*Exercise directions*
Give again the entries below exactly, beginning at the first line and ending at the line with "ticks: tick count".

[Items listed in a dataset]
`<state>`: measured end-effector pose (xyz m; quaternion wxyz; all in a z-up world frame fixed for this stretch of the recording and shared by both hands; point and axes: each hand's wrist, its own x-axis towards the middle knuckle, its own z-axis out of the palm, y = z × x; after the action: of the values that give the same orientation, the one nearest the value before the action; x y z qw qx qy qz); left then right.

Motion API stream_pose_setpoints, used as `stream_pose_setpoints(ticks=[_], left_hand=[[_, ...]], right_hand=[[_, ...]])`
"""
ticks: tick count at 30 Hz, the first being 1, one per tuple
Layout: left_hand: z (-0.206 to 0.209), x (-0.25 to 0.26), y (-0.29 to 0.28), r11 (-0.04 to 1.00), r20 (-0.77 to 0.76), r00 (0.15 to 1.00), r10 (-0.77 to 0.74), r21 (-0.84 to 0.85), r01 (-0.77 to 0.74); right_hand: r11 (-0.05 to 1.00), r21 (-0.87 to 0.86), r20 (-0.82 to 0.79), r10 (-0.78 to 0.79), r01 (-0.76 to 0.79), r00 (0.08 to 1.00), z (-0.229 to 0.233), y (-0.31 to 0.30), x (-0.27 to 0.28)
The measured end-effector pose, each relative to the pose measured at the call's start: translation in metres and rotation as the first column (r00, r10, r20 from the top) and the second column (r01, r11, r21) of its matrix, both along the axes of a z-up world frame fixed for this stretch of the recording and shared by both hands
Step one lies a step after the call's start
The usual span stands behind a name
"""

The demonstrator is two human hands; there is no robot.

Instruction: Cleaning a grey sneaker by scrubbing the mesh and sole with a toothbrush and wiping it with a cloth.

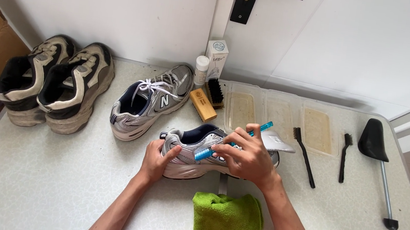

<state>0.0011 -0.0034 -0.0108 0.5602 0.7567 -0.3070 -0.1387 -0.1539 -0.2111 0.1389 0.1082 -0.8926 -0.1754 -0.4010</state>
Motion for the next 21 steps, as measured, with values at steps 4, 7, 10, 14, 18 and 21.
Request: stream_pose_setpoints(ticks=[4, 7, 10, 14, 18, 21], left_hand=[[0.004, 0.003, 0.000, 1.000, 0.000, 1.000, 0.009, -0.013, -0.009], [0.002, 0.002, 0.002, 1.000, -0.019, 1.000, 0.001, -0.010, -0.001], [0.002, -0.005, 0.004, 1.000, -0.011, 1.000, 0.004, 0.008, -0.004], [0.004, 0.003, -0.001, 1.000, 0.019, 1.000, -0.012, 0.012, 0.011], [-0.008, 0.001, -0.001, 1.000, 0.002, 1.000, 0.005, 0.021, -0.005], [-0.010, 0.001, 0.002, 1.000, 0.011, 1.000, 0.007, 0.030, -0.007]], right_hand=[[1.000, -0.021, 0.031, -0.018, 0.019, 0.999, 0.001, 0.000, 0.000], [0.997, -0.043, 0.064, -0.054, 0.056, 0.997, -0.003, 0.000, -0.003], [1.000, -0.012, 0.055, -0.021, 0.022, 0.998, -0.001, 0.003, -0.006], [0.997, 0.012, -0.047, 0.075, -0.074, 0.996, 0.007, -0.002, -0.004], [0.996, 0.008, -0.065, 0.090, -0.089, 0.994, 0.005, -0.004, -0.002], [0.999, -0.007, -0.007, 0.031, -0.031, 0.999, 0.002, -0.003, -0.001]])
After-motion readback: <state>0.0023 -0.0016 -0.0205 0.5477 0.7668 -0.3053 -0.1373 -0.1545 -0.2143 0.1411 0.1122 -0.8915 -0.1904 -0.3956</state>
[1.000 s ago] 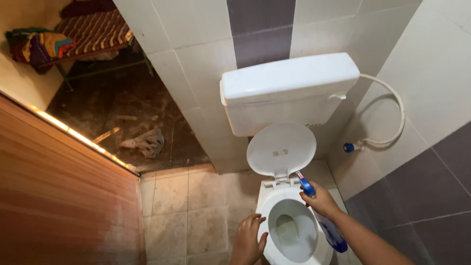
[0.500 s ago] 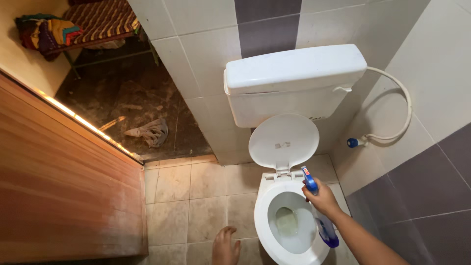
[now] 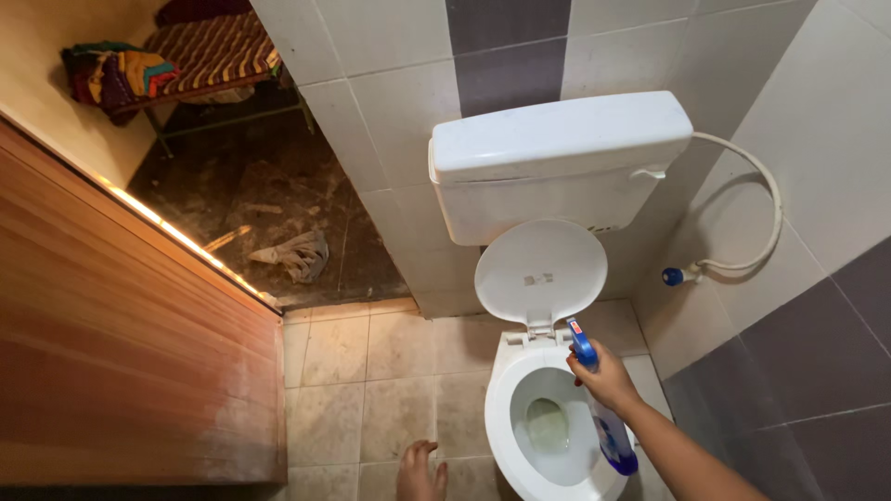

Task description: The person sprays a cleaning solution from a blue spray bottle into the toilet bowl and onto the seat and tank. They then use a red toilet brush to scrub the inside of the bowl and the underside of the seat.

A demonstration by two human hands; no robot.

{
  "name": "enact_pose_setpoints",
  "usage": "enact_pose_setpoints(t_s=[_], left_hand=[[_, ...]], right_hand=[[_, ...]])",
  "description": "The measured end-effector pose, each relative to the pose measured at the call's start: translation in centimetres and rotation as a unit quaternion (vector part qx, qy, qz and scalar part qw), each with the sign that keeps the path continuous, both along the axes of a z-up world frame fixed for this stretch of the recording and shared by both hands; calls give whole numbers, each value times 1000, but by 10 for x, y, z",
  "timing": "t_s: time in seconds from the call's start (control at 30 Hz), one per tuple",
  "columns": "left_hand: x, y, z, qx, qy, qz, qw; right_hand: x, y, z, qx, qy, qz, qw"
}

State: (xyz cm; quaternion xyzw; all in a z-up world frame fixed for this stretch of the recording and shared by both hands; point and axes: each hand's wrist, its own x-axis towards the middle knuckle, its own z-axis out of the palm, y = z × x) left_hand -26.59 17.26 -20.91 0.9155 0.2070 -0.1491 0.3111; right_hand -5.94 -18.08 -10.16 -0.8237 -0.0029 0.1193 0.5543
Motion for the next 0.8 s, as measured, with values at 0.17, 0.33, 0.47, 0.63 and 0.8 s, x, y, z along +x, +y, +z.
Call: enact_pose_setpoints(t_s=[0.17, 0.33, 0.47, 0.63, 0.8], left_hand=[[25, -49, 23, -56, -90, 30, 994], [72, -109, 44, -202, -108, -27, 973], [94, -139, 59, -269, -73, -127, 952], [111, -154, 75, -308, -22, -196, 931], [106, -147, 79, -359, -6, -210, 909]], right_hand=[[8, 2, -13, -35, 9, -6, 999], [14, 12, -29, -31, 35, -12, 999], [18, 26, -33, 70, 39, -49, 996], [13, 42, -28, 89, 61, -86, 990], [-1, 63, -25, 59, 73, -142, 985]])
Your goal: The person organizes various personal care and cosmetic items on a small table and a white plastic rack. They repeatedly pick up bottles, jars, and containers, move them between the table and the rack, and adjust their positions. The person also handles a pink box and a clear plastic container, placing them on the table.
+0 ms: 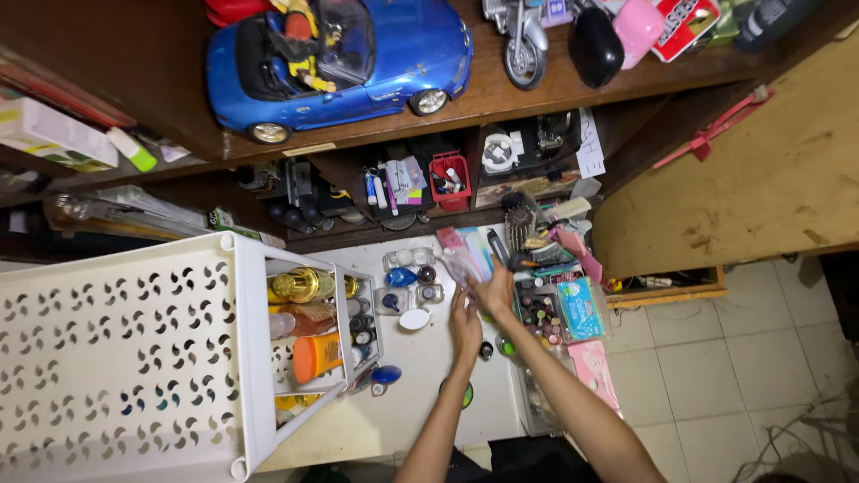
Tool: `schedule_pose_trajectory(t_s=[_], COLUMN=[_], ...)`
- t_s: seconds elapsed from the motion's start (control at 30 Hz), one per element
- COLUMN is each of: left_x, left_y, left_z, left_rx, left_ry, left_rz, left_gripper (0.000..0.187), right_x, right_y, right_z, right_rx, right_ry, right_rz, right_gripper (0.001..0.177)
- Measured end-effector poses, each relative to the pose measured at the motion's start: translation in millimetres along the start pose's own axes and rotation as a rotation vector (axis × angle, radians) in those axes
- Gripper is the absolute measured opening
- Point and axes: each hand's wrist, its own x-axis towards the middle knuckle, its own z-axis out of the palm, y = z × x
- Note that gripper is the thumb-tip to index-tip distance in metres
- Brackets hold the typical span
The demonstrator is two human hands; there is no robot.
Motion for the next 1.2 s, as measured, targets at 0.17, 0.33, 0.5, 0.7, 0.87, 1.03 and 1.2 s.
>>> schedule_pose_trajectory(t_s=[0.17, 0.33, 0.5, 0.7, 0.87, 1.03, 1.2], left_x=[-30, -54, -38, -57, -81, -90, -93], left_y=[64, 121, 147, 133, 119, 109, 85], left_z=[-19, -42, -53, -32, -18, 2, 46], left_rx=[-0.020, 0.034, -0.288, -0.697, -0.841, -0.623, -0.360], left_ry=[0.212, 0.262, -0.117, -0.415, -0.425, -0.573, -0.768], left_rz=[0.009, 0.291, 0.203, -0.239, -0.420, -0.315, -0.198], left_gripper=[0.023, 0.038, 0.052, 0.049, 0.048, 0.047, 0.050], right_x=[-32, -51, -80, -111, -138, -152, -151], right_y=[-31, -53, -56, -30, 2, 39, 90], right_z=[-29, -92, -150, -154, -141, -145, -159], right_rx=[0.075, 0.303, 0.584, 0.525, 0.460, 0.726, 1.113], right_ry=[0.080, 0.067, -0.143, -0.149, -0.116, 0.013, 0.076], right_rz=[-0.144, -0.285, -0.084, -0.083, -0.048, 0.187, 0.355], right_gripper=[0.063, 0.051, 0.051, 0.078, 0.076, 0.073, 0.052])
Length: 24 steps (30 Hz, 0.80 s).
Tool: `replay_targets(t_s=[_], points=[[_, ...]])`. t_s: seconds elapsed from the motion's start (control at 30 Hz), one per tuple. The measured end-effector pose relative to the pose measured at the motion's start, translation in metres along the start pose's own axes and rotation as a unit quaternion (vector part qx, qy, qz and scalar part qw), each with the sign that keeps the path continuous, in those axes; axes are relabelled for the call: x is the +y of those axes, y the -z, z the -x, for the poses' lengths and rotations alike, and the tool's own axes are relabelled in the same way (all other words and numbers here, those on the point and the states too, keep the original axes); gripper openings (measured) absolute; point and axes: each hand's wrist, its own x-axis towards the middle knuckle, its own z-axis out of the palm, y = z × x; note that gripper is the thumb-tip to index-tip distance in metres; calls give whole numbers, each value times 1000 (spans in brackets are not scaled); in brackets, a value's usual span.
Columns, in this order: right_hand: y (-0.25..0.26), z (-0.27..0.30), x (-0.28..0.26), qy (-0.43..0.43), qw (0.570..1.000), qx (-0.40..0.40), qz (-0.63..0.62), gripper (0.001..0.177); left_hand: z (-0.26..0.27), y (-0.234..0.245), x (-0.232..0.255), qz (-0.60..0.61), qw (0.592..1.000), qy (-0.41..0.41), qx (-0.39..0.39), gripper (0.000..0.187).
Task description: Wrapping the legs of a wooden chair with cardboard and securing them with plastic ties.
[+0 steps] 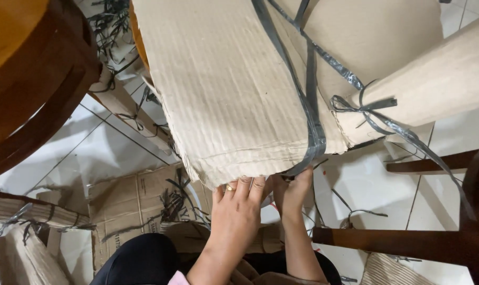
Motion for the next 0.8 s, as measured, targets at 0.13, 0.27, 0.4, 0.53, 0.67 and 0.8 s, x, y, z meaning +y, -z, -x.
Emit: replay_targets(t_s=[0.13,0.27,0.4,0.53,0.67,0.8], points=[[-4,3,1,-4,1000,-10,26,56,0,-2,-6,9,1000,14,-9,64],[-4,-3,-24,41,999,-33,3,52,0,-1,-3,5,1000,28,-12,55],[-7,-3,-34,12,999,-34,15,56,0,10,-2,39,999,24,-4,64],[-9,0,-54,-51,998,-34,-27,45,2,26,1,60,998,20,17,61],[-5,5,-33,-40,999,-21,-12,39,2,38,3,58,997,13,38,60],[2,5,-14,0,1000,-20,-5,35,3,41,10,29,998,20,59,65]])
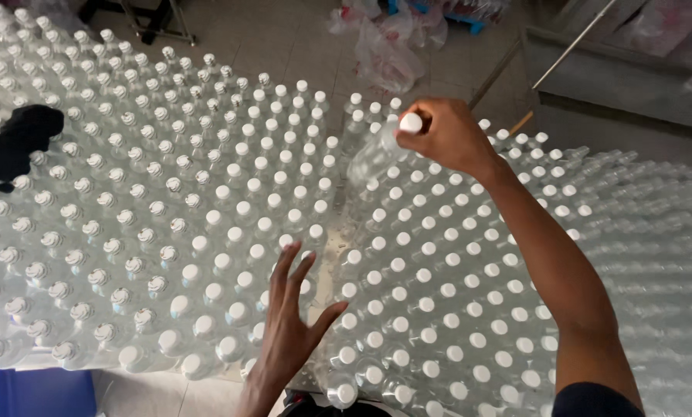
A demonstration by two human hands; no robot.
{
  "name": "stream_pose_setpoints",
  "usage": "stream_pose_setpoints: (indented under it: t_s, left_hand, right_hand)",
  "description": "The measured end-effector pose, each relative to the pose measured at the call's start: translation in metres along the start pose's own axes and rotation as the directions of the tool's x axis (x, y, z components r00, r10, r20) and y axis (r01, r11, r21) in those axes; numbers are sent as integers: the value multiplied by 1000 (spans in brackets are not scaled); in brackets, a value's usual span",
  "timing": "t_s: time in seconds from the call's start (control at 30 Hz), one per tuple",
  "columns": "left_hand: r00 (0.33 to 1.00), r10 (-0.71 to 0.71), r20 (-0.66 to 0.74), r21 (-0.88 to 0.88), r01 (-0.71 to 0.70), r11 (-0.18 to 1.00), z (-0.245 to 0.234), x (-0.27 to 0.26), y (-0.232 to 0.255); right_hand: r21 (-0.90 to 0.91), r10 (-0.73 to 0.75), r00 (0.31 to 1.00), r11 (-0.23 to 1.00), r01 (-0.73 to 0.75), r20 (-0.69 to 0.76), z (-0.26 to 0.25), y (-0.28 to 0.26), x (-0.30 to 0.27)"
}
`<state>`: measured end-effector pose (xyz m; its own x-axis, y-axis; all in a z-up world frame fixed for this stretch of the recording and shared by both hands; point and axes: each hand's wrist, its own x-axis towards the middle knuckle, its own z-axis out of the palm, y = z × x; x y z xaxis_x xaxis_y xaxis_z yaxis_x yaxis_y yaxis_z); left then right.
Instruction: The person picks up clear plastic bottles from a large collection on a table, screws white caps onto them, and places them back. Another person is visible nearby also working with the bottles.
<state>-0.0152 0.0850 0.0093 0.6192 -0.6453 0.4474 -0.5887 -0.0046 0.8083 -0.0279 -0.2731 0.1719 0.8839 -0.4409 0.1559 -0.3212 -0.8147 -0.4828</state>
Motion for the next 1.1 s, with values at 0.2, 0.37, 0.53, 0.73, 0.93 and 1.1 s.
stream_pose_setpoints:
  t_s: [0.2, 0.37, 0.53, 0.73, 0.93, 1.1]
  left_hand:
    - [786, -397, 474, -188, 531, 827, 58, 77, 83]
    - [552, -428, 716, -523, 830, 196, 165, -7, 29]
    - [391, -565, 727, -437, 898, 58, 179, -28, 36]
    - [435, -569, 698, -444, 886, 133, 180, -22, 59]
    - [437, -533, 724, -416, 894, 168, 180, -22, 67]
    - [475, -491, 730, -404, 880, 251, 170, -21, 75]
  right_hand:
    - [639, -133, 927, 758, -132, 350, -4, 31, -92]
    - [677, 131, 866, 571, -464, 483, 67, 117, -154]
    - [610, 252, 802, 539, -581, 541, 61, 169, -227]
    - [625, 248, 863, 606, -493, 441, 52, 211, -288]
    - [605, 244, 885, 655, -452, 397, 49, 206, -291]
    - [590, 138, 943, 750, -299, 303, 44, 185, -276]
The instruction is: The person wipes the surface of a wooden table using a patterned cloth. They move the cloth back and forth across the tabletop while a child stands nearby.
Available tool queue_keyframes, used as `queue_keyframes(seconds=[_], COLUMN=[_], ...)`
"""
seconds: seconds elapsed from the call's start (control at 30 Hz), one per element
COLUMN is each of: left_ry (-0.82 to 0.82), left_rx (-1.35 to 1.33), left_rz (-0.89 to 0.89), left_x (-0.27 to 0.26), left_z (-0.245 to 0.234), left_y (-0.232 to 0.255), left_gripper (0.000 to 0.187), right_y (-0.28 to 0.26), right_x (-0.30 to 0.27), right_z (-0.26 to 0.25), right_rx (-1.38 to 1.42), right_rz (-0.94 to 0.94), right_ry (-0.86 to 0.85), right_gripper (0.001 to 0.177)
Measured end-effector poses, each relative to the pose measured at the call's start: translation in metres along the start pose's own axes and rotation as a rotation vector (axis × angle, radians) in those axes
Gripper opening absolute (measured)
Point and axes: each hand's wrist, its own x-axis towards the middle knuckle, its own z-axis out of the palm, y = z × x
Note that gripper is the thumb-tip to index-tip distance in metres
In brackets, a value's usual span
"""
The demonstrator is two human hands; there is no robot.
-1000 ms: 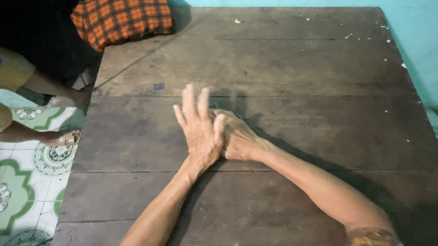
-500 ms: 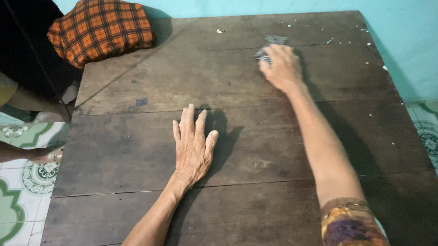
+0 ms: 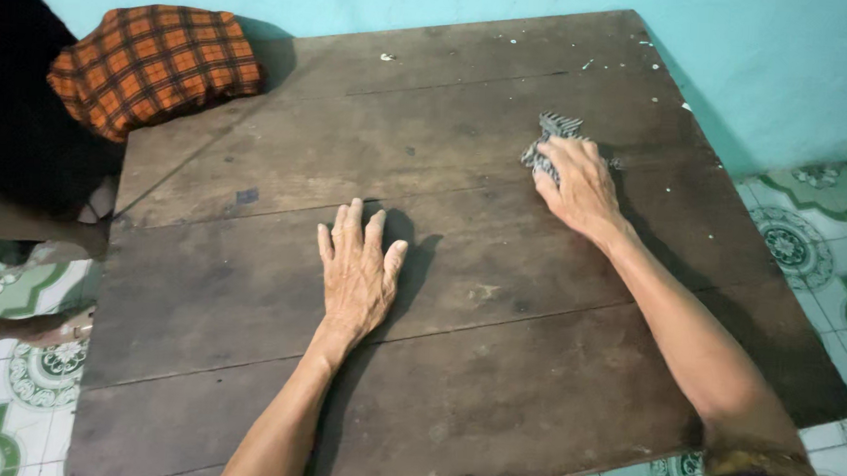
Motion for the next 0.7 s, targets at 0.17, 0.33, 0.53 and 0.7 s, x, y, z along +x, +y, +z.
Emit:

*Answer space*
`<state>`: measured end-effector pose (xyz m; quaternion wxyz; all in a z-up world frame fixed for this stretch of the recording and shared by both hands; point and axes: each hand's wrist, its own x-axis towards the middle knuckle, its own z-axis out of the palm, y = z × x; after the action: of the values that give the same orientation, the one nearest the value before the action; x y z qw qx qy qz); left then right.

Motion API stream_pose_setpoints, used as `stream_pose_setpoints(ticks=[_], left_hand=[[_, ...]], right_hand=[[_, ...]])`
"""
ticks: tick count at 30 Hz, the first being 1, one per tuple

Nothing further remains to be added to the answer.